EXERCISE BRIEF
If a line in the material below has the word "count", copy it.

RECORD SET section start

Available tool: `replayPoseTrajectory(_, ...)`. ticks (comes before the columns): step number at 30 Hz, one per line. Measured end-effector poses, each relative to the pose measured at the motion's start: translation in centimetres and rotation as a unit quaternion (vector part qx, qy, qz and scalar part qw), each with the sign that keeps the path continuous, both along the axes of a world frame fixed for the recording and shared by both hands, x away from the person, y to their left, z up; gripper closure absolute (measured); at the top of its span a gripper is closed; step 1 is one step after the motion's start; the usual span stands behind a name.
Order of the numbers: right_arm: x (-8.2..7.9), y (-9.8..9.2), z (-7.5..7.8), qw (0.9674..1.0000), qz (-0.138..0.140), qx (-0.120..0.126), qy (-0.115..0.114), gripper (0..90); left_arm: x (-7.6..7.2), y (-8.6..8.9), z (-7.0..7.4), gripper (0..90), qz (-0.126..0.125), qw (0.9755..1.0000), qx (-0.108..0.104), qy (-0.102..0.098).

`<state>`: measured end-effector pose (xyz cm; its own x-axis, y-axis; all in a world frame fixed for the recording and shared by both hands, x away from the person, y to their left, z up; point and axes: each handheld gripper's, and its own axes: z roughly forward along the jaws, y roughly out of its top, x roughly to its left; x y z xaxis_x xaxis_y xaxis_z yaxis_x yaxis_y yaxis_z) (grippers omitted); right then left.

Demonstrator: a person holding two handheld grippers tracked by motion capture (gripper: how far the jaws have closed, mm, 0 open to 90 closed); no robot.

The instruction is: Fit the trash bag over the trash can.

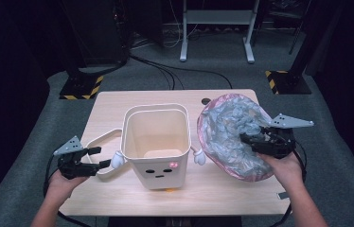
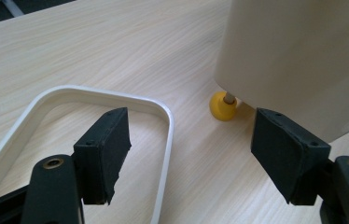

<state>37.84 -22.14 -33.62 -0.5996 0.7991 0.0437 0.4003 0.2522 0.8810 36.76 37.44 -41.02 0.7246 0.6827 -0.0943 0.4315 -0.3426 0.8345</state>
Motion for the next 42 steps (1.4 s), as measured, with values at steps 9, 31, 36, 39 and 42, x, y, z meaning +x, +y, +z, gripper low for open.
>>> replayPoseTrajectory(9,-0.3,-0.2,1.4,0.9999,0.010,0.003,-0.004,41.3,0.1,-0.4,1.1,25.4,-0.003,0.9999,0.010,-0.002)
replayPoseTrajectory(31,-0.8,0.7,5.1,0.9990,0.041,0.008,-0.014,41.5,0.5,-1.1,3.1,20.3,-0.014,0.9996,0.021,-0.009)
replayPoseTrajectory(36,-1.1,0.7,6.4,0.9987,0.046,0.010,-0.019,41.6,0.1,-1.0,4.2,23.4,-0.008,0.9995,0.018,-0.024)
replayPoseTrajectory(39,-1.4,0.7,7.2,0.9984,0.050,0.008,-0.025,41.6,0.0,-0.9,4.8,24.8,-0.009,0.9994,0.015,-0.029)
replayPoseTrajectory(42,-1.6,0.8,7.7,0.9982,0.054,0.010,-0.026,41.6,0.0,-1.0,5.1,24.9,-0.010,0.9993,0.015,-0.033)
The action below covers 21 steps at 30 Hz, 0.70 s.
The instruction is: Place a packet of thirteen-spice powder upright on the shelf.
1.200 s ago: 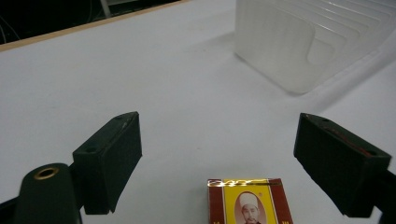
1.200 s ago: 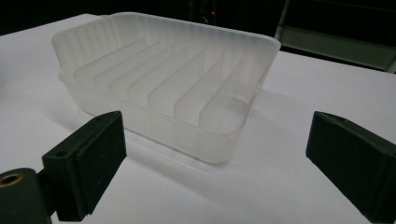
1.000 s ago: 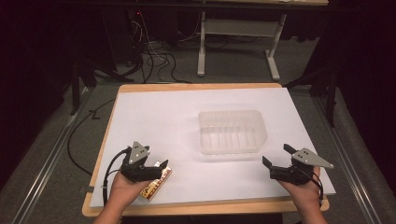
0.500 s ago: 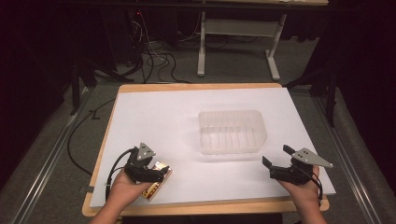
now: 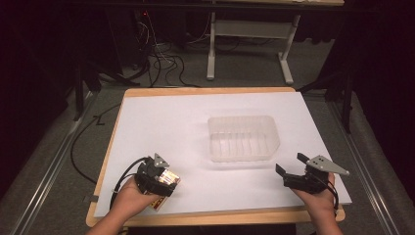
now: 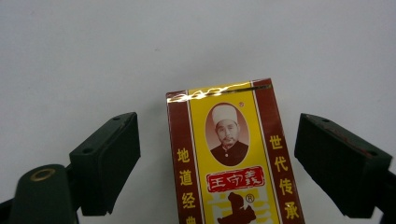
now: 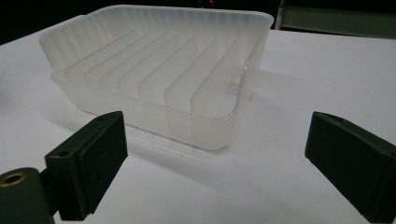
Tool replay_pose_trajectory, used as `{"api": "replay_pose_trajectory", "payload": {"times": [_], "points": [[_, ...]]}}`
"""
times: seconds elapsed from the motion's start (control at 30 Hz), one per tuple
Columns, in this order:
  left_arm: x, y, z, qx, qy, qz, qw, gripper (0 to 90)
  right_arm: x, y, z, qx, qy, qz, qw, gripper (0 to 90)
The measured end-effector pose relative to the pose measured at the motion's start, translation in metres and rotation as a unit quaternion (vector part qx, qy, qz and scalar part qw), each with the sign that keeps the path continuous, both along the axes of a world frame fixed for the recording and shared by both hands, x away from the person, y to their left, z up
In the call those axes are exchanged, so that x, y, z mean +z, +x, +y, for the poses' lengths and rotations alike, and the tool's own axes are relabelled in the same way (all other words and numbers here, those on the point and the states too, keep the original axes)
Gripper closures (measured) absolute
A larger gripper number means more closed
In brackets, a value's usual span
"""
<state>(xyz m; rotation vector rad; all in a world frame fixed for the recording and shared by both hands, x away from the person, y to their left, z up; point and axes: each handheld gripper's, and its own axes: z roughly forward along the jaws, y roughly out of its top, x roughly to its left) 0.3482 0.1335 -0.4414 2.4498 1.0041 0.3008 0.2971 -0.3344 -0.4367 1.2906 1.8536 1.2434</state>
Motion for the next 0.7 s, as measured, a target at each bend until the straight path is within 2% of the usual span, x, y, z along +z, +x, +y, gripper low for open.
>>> {"api": "replay_pose_trajectory", "payload": {"times": [0.13,0.3,0.53,0.7], "points": [[0.001,0.004,-0.003,-0.006,0.017,0.033,0.9993,14.6,-0.001,0.001,-0.002,-0.003,0.002,0.003,1.0,6.5],[-0.001,0.006,-0.007,-0.01,0.038,0.063,0.9972,14.6,-0.002,0.001,-0.005,-0.009,0.009,0.008,0.9999,7.1],[-0.002,0.008,-0.008,-0.012,0.073,0.092,0.993,15.4,-0.003,0.001,-0.008,-0.012,0.022,0.013,0.9996,7.9],[-0.004,0.008,-0.011,-0.016,0.088,0.107,0.9902,16.2,-0.003,0.001,-0.008,-0.014,0.024,0.013,0.9995,8.3]]}}
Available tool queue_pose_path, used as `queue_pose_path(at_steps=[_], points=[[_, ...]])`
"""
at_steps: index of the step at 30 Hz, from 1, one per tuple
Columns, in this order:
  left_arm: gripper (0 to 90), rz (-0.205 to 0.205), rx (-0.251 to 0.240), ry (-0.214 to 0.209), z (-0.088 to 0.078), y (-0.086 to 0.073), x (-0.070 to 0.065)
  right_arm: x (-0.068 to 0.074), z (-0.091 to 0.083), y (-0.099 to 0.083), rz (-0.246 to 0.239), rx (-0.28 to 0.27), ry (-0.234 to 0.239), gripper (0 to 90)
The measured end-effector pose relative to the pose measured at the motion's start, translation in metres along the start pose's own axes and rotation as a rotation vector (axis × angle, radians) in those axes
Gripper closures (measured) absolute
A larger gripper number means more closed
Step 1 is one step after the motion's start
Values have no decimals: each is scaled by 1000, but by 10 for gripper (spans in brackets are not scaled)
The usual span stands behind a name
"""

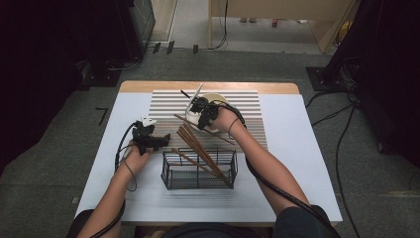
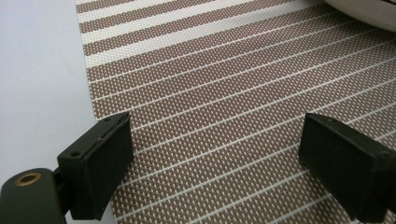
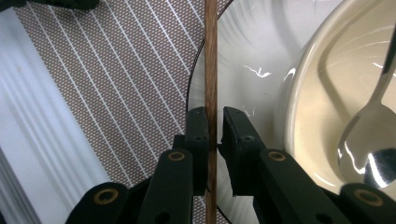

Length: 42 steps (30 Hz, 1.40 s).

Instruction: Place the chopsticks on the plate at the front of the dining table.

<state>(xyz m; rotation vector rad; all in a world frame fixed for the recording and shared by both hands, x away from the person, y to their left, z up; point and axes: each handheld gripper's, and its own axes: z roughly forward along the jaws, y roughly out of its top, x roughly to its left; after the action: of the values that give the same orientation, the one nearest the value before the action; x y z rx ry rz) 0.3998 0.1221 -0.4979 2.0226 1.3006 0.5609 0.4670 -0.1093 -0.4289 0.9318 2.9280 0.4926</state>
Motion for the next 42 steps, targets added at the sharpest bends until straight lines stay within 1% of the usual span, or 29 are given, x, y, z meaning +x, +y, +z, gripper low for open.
queue_pose_path(at_steps=[2,7,12,21,26,30,32,36,42], points=[[100,0,0,0,0,0,0,0,-1,0,6,-3,8,811],[100,0,0,0,0,0,0,0,-3,0,4,-10,4,811],[100,0,0,0,0,0,0,0,-4,0,-5,-2,4,844],[100,-2,1,-1,0,0,0,0,-3,4,-4,-13,-16,857],[100,-2,0,-1,0,0,0,0,-2,5,2,-13,-13,855],[100,-2,0,-1,0,0,0,0,-2,5,4,-17,-11,848],[100,-2,1,-2,0,0,0,0,-3,5,12,-21,3,819],[100,-1,2,-2,0,0,0,-2,-4,5,22,-35,19,802],[100,-1,0,-1,0,0,0,0,-8,4,19,-41,20,792]])
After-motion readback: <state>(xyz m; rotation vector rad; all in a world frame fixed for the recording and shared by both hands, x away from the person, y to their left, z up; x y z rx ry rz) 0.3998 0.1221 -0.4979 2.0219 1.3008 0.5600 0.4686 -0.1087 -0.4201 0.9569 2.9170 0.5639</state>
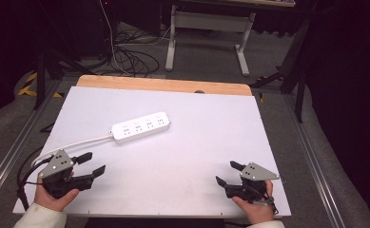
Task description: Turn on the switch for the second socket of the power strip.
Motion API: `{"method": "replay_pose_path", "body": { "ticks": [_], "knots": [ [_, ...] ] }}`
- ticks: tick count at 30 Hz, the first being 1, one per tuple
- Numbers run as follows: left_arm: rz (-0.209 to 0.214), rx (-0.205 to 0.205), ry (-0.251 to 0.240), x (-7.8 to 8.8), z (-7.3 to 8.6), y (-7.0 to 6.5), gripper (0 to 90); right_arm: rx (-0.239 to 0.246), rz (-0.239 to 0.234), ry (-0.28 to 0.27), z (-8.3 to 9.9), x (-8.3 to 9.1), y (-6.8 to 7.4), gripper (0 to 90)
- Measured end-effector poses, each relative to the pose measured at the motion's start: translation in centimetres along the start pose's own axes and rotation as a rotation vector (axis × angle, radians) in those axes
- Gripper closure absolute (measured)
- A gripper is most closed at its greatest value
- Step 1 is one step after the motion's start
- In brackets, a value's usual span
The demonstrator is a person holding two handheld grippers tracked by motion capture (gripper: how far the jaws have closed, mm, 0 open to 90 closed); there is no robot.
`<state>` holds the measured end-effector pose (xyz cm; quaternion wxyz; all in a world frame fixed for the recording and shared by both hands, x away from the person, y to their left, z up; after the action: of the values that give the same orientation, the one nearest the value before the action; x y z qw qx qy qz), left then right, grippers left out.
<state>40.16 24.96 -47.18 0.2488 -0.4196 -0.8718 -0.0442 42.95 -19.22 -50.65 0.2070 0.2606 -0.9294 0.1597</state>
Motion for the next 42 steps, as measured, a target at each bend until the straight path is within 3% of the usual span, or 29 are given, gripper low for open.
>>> {"method": "replay_pose_path", "body": {
  "ticks": [13,23,33,42],
  "knots": [
    [-0.022,-0.051,0.031,-0.4,-3.4,0.8,38.1,-0.011,-0.004,0.008,0.3,0.0,-0.1,25.1],
    [-0.009,-0.039,0.049,-1.0,-5.2,1.3,38.1,-0.027,-0.006,0.012,0.4,-0.1,-0.2,25.0],
    [-0.021,-0.062,0.077,-1.6,-7.2,1.7,37.5,-0.028,-0.004,0.017,0.5,-0.2,-0.2,25.0],
    [-0.021,-0.044,0.064,-2.4,-9.0,2.5,37.3,-0.043,-0.019,0.009,0.3,0.0,-0.1,25.0]
  ]
}}
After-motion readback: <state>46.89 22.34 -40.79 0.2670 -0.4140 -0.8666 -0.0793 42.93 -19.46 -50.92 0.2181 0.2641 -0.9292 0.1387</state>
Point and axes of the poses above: each handheld gripper's, and its own axes: x roughly backward along the jaws, z roughly out of its underside, y roughly to its left, the point moved 7 cm from there along -x, roughly forward along the jaws, and after that the axes turned 13 degrees about z, right-handed, at the moved point
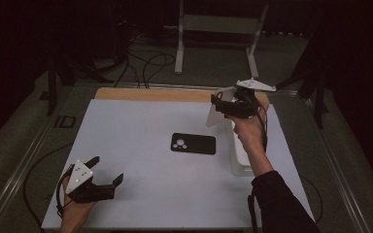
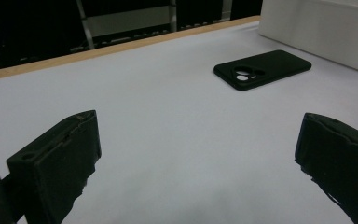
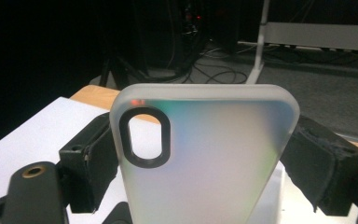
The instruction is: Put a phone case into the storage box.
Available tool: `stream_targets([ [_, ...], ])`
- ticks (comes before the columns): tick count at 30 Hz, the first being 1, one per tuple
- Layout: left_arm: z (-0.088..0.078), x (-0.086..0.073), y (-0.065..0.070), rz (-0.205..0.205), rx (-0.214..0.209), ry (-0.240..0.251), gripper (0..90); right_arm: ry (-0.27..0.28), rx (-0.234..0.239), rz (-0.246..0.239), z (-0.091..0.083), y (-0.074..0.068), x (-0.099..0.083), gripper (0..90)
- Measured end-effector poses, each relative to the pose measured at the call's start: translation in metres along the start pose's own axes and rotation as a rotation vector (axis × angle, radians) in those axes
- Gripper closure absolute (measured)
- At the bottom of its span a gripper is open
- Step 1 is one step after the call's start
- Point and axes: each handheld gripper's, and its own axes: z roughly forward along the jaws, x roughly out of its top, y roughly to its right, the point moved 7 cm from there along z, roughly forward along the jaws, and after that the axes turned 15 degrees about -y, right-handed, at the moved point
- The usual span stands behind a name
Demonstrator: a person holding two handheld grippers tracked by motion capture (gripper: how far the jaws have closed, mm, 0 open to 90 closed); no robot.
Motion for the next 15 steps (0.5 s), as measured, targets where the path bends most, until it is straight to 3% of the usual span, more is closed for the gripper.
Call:
stream_targets([
  [15, -0.001, 0.0, -0.001, -0.008, -0.002, 0.003, 0.7, -0.006, -0.099, 0.013, 0.001, 0.029, 0.013, 16.9],
])
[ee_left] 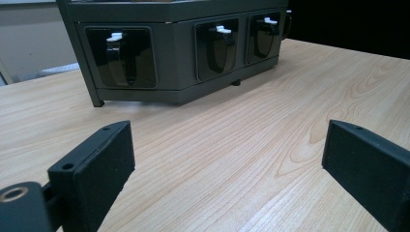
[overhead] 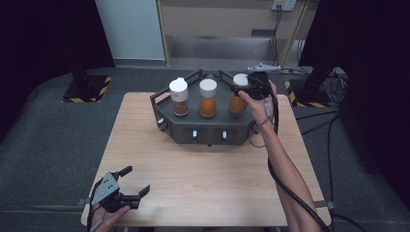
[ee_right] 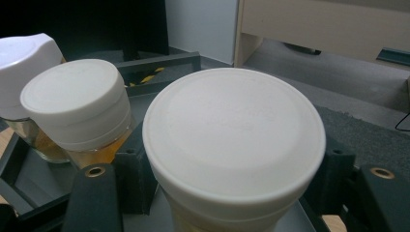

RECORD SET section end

ANSWER FOR THIS EXERCISE
- ticks: tick count at 30 Hz, the first being 1, one per tuple
- ticks (comes before the columns): tick count at 30 Hz, the first being 1, one per tuple

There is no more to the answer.